_EXERCISE OBJECTIVE_
Print each line exactly, beginning with the one where "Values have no" appears and ending at the last line below.

_DATA PROVIDED_

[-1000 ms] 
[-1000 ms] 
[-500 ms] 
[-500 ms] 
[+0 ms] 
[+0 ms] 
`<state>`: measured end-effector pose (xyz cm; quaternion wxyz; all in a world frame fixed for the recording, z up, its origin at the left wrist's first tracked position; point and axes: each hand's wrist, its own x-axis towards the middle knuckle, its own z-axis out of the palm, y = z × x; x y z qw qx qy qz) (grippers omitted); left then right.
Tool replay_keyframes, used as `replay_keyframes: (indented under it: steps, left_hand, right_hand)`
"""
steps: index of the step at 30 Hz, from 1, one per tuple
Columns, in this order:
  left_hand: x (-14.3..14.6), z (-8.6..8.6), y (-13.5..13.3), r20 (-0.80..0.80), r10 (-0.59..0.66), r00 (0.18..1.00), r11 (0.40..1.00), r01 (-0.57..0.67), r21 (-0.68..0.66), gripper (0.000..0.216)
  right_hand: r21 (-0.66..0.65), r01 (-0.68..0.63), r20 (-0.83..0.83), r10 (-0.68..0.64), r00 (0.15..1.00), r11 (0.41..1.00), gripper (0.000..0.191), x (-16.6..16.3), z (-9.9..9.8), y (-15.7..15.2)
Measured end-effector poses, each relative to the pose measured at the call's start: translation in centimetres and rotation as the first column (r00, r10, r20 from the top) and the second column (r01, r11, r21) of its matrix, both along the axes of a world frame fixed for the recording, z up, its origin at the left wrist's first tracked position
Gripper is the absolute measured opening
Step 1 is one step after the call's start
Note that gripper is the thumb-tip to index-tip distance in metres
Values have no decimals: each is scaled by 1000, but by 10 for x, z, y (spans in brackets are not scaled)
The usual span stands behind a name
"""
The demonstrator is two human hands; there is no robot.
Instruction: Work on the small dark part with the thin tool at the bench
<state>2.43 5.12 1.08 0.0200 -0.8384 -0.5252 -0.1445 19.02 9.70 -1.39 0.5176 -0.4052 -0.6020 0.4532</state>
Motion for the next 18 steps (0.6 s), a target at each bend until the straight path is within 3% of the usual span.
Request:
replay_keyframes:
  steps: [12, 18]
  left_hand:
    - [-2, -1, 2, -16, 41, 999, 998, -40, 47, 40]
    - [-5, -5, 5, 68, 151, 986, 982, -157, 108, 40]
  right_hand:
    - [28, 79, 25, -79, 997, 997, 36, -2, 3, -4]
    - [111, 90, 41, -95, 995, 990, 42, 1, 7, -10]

_THE COMPLETED TASK_
Values have no decimals: each is scaled by 1000, but by 10 for x, z, y (spans in brackets are not scaled)
The usual span stands behind a name
"""
The demonstrator is two human hands; there is no robot.
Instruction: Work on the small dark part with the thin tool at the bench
<state>2.43 5.12 1.08 0.0200 -0.8384 -0.5252 -0.1445 19.02 9.70 -1.39 0.5176 -0.4052 -0.6020 0.4532</state>
Motion for the next 18 steps (0.6 s), a target at each bend until the straight path is within 3% of the usual span.
Request:
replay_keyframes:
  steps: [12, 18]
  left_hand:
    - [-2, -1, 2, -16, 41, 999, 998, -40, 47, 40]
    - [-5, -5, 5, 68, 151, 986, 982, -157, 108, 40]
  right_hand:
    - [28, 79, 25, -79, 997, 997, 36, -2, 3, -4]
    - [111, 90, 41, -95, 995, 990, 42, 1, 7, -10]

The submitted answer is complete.